K-water's USD Bond Final 'AA-' Rating
Published on by Water Network Research, Official research team of The Water Network in Business
K-water Engages in the Construction and Management of Multi-purpose Dams, Estuary Barrages, and Construction and Management of Industrial Water Supply Systems and Water Supply Dams
Fitch Ratings has assigned Korea Water Resources Corporation's (K-water; AA-/Stable) USD300m senior unsecured bond a final rating of 'AA-'.
K-water will use the net proceeds from the bond to refinance existing debt and for general corporate purposes. The notes are rated at the same level as K-water's senior unsecured rating as they represent direct, unconditional, unsecured and unsubordinated obligations of the company.
The assignment of the final rating follows the completion of the bond issuance and receipt of documents conforming to the information previously received. The final rating is the same as the expected rating assigned on 8 October 2014.

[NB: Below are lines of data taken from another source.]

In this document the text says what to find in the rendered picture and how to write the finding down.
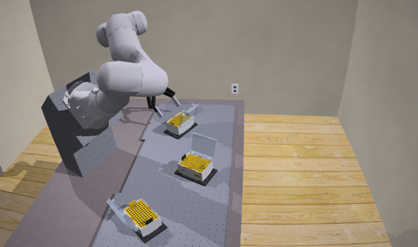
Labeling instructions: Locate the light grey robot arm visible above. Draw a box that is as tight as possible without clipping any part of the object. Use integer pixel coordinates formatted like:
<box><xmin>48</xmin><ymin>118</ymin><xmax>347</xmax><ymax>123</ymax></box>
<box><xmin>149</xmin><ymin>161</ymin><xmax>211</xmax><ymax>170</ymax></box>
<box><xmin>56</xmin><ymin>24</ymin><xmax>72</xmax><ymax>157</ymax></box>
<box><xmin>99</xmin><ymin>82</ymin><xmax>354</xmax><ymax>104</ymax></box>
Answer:
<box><xmin>63</xmin><ymin>11</ymin><xmax>168</xmax><ymax>129</ymax></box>

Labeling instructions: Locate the yellow pipette tip rack insert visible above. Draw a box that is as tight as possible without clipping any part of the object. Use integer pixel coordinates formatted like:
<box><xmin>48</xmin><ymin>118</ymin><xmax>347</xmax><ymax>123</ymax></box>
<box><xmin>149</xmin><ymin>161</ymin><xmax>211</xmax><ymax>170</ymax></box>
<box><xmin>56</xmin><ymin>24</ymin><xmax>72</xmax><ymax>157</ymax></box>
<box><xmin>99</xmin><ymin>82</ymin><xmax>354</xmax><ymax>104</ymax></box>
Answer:
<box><xmin>125</xmin><ymin>200</ymin><xmax>158</xmax><ymax>228</ymax></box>
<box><xmin>179</xmin><ymin>154</ymin><xmax>210</xmax><ymax>173</ymax></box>
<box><xmin>167</xmin><ymin>113</ymin><xmax>182</xmax><ymax>127</ymax></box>

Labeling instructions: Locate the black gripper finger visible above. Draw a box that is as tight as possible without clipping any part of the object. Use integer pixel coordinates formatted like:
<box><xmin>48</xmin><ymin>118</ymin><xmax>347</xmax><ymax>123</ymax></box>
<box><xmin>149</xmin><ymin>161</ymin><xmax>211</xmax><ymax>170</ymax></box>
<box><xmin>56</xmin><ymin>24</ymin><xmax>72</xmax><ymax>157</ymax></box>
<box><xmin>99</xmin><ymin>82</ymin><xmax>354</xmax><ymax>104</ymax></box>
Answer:
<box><xmin>146</xmin><ymin>96</ymin><xmax>163</xmax><ymax>118</ymax></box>
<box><xmin>163</xmin><ymin>87</ymin><xmax>180</xmax><ymax>107</ymax></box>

KEY RATING DRIVERS Rating Equalised with Sovereign: The ratings of K-water are equalised with Korea's (AA-/Stable) due to the company's strong strategic and operational ties with the government. The objective of the company is to develop and manage Korea's water resources and to improve the quality of water.
To achieve these objectives, K-water engages primarily in the construction and management of multi-purpose dams and estuary barrages, and construction and management of multi-regional and industrial water supply systems and water supply dams. The company also receives tangible support from the government in the form of capital injection and subsidies.
Four River Restoration Project: K-water's involvement in the Four River Restoration Project, where it has invested nearly KRW8trn (USD7.7bn) at the request of the government, is now almost complete. At the National Policy Coordination Meeting in 2009, which was attended by cabinet ministers, it was decided that the principal of the investment amount would be recovered through development of areas around the rivers, with shortfalls to be compensated by the government once the project is completed.
The government would also continue to extend support to K-water to repay its financing costs until investment costs are recovered. K-water has been receiving government subsidies to cover the financing costs over the past few years, but now that the project is close to completion, there is some uncertainty about the potential support to cover the investment principal, particularly as it is becoming clear that K-water will not be able to recoup all of its investment in the project through the development gains from waterfront development projects alone.
Fitch believes the government will extend support to K-water, given the company's core operations do not generate enough cash to cover the investment amount. However the timing, extent and method of support remain uncertain at this point of time. Stable Core Operations: Fitch expects K-water's core operations to remain stable. The hydro power generating business fluctuates depending on rainfall, but growth in the water supply business is likely to be slow but steady.
The government controls water tariffs and the most recent tariff increase was in January 2013, after water tariffs were frozen since 2005 to control inflation. Weak Standalone Credit Profile: K-water's standalone profile is weak for its rating level as debt levels increased significantly in recent years due to investments in the Four River Project.
The project is nearly complete, but additional investments will likely be needed for ongoing waterfront and site development projects. As a result, Fitch expects K-water's debt levels to continue to increase over the next two to three years, but credit metrics are likely to improve from 2017, when the waterfront projects start to generate profit. Until then we believe meaningful deleveraging is not likely to happen without government support.
RATING SENSITIVITIES The issuer's rating is currently equalised with that of Korea. Negative: Future developments that may, individually or collectively, lead to a negative rating action include: - A negative rating action on the sovereign. - The government's inability to curtail the rate of increase in public-sector entities' debt, resulting in deterioration in the state's ability to provide timely and adequate support to key public-sector entities.